* _Problem requirements_: Each line of data below must be printed exactly as written, with any pictures removed.

======

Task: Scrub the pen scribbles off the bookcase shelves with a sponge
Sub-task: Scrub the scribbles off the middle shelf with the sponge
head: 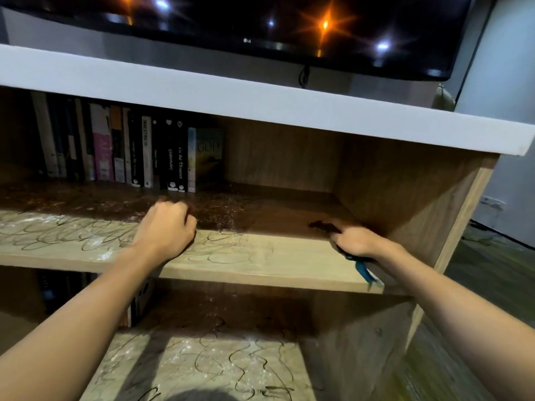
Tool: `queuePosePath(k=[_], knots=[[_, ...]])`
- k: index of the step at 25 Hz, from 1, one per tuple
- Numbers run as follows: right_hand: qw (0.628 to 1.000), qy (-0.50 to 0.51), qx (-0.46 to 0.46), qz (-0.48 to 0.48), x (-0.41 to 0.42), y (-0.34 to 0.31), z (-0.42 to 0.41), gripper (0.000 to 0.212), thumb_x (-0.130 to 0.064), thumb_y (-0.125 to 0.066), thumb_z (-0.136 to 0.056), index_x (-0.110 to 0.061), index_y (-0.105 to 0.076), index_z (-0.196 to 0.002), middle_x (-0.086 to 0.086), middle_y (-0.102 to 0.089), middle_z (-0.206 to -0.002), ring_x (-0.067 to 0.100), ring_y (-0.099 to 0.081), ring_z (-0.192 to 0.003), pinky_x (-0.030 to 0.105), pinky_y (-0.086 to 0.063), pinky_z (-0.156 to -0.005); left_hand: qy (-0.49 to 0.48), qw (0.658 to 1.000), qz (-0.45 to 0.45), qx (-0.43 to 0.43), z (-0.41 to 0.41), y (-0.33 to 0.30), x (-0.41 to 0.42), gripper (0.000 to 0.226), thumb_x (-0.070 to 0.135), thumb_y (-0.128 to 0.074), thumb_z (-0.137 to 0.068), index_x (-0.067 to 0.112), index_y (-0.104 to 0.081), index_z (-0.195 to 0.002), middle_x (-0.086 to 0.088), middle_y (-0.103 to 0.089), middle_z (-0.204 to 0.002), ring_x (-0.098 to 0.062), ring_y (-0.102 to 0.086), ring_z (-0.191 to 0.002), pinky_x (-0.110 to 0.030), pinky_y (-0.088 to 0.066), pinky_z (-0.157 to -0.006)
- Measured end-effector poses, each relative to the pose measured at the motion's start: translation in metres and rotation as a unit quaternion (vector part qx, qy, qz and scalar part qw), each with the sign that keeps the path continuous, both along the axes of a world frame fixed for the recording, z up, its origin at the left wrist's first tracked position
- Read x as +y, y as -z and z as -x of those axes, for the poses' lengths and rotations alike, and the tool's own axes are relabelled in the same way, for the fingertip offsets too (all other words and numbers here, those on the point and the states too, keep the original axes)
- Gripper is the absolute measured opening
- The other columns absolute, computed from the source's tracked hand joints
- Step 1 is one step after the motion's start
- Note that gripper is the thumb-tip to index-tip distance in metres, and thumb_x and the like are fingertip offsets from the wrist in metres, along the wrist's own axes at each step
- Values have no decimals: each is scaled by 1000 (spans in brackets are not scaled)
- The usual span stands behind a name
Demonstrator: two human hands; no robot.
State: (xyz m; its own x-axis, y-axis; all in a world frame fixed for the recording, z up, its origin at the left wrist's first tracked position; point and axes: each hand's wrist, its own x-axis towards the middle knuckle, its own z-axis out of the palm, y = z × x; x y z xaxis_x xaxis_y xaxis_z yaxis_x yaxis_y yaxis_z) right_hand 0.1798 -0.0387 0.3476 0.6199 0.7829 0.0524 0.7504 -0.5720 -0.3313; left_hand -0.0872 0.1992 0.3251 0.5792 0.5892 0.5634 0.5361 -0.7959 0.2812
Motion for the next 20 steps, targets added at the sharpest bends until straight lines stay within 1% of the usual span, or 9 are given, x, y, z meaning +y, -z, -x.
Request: queuePosePath(k=[2,6,8,10,11,13,15,18,20], knots=[[1000,15,-4,15,34,-1,-11,37,-40,-29,-103,-38,-45,-137,-3,-59,-116,16,-59,-93,20,-38,-68,-14,1000,15,-9,-8,-2,4,21,21,-50,-92,6,-63,-86,-11,-62,-74,-30,-58,-71,-36,-48,-64],[993,-112,12,-19,68,1,47,36,-35,-28,-104,-37,-47,-134,-6,-63,-91,9,-57,-72,18,-41,-62,-8,1000,24,6,-19,-6,9,22,20,-54,-91,7,-62,-108,-21,-62,-97,-39,-58,-93,-40,-49,-78],[974,-220,23,-36,46,12,77,35,-30,-36,-102,-39,-48,-133,-16,-61,-108,2,-58,-96,14,-41,-81,-7,999,38,8,-24,-6,12,24,19,-55,-91,8,-60,-111,-23,-61,-98,-40,-56,-96,-41,-49,-80],[957,-284,30,-52,11,12,82,35,-26,-43,-101,-41,-51,-132,-23,-48,-138,-6,-41,-127,14,-29,-104,-2,999,37,-7,-26,-8,8,14,17,-56,-90,6,-59,-98,-23,-59,-88,-41,-57,-96,-42,-49,-80],[956,-283,42,-57,0,12,71,35,-24,-45,-100,-41,-53,-130,-22,-49,-139,-6,-41,-129,15,-30,-106,-8,999,42,-11,-26,-8,7,10,16,-56,-90,6,-57,-91,-22,-57,-84,-42,-56,-96,-43,-49,-79],[975,-204,53,-69,-1,9,41,35,-23,-45,-101,-40,-54,-129,-12,-67,-110,2,-62,-102,18,-48,-84,-11,999,39,-5,-25,-9,6,14,17,-54,-92,5,-59,-97,-23,-58,-88,-41,-56,-97,-42,-47,-79],[993,-97,40,-48,16,7,19,34,-27,-40,-102,-37,-50,-133,-7,-65,-76,8,-62,-67,22,-46,-58,-7,999,36,7,-25,-6,6,23,19,-52,-92,7,-62,-109,-25,-60,-95,-41,-55,-97,-42,-47,-79],[994,-100,17,-27,48,8,35,36,-43,-38,-101,-40,-47,-136,-10,-63,-75,8,-59,-64,26,-44,-61,-10,999,44,3,-24,-5,8,24,20,-53,-90,11,-63,-110,-19,-55,-91,-40,-56,-91,-41,-48,-79],[981,-187,5,-43,48,11,70,35,-44,-38,-100,-43,-49,-134,-13,-65,-102,5,-62,-86,26,-46,-78,-9,999,46,8,-25,-2,12,23,20,-54,-89,13,-63,-109,-16,-53,-91,-39,-56,-87,-41,-49,-78]])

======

* _Finished task_:
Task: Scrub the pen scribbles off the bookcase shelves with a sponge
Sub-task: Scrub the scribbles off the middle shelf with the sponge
head: 
Tool: `queuePosePath(k=[_], knots=[[_, ...]])`
- k: index of the step at 25 Hz, from 1, one per tuple
- Numbers run as follows: right_hand: qw (0.628 to 1.000), qy (-0.50 to 0.51), qx (-0.46 to 0.46), qz (-0.48 to 0.48), x (-0.41 to 0.42), y (-0.34 to 0.31), z (-0.42 to 0.41), gripper (0.000 to 0.212), thumb_x (-0.130 to 0.064), thumb_y (-0.125 to 0.066), thumb_z (-0.136 to 0.056), index_x (-0.110 to 0.061), index_y (-0.105 to 0.076), index_z (-0.196 to 0.002), middle_x (-0.086 to 0.086), middle_y (-0.102 to 0.089), middle_z (-0.206 to -0.002), ring_x (-0.067 to 0.100), ring_y (-0.099 to 0.081), ring_z (-0.192 to 0.003), pinky_x (-0.030 to 0.105), pinky_y (-0.086 to 0.063), pinky_z (-0.156 to -0.005); left_hand: qy (-0.49 to 0.48), qw (0.658 to 1.000), qz (-0.45 to 0.45), qx (-0.43 to 0.43), z (-0.41 to 0.41), y (-0.33 to 0.30), x (-0.41 to 0.42), gripper (0.000 to 0.226), thumb_x (-0.070 to 0.135), thumb_y (-0.128 to 0.074), thumb_z (-0.137 to 0.068), index_x (-0.067 to 0.112), index_y (-0.104 to 0.081), index_z (-0.195 to 0.002), middle_x (-0.086 to 0.088), middle_y (-0.103 to 0.089), middle_z (-0.204 to 0.002), ring_x (-0.098 to 0.062), ring_y (-0.102 to 0.086), ring_z (-0.191 to 0.002), pinky_x (-0.110 to 0.030), pinky_y (-0.088 to 0.066), pinky_z (-0.157 to -0.006)
- Measured end-effector poses, each relative to the pose measured at the motion's start: translation in metres and rotation as a unit quaternion (vector part qx, qy, qz and scalar part qw), each with the sign that keeps the path continuous, both along the axes of a world frame fixed for the recording, z up, its origin at the left wrist's first tracked position
- Read x as +y, y as -z and z as -x of those axes, for the poses' lengths and rotations alike, and the tool's own axes are relabelled in the same way, for the fingertip offsets too (all other words and numbers here, those on the point and the states too, keep the original axes)
- Gripper is the absolute measured opening
- The other columns absolute, computed from the source's tracked hand joints
- Step 1 is one step after the motion's start
- Note that gripper is the thumb-tip to index-tip distance in metres, and thumb_x and the like are fingertip offsets from the wrist in metres, along the wrist's own axes at each step
- Values have no decimals: each is scaled by 1000 (spans in brackets are not scaled)
- The usual span stands behind a name
Demonstrator: two human hands; no robot.
State: (xyz m; its own x-axis, y-axis; all in a world frame fixed for the recording, z up, its origin at the left wrist's first tracked position; point and axes: each hand's wrist, its own x-axis towards the middle knuckle, its own z-axis out of the palm, y = z × x; x y z xaxis_x xaxis_y xaxis_z yaxis_x yaxis_y yaxis_z) right_hand 0.1798 -0.0387 0.3476 0.6199 0.7829 0.0524 0.7504 -0.5720 -0.3313; left_hand -0.0872 0.1992 0.3251 0.5792 0.5892 0.5634 0.5361 -0.7959 0.2812
Motion for the next 20 steps, targets added at the sharpest bends until straight lines stay within 1% of the usual span, or 9 are given, x, y, z meaning +y, -z, -x.
Request: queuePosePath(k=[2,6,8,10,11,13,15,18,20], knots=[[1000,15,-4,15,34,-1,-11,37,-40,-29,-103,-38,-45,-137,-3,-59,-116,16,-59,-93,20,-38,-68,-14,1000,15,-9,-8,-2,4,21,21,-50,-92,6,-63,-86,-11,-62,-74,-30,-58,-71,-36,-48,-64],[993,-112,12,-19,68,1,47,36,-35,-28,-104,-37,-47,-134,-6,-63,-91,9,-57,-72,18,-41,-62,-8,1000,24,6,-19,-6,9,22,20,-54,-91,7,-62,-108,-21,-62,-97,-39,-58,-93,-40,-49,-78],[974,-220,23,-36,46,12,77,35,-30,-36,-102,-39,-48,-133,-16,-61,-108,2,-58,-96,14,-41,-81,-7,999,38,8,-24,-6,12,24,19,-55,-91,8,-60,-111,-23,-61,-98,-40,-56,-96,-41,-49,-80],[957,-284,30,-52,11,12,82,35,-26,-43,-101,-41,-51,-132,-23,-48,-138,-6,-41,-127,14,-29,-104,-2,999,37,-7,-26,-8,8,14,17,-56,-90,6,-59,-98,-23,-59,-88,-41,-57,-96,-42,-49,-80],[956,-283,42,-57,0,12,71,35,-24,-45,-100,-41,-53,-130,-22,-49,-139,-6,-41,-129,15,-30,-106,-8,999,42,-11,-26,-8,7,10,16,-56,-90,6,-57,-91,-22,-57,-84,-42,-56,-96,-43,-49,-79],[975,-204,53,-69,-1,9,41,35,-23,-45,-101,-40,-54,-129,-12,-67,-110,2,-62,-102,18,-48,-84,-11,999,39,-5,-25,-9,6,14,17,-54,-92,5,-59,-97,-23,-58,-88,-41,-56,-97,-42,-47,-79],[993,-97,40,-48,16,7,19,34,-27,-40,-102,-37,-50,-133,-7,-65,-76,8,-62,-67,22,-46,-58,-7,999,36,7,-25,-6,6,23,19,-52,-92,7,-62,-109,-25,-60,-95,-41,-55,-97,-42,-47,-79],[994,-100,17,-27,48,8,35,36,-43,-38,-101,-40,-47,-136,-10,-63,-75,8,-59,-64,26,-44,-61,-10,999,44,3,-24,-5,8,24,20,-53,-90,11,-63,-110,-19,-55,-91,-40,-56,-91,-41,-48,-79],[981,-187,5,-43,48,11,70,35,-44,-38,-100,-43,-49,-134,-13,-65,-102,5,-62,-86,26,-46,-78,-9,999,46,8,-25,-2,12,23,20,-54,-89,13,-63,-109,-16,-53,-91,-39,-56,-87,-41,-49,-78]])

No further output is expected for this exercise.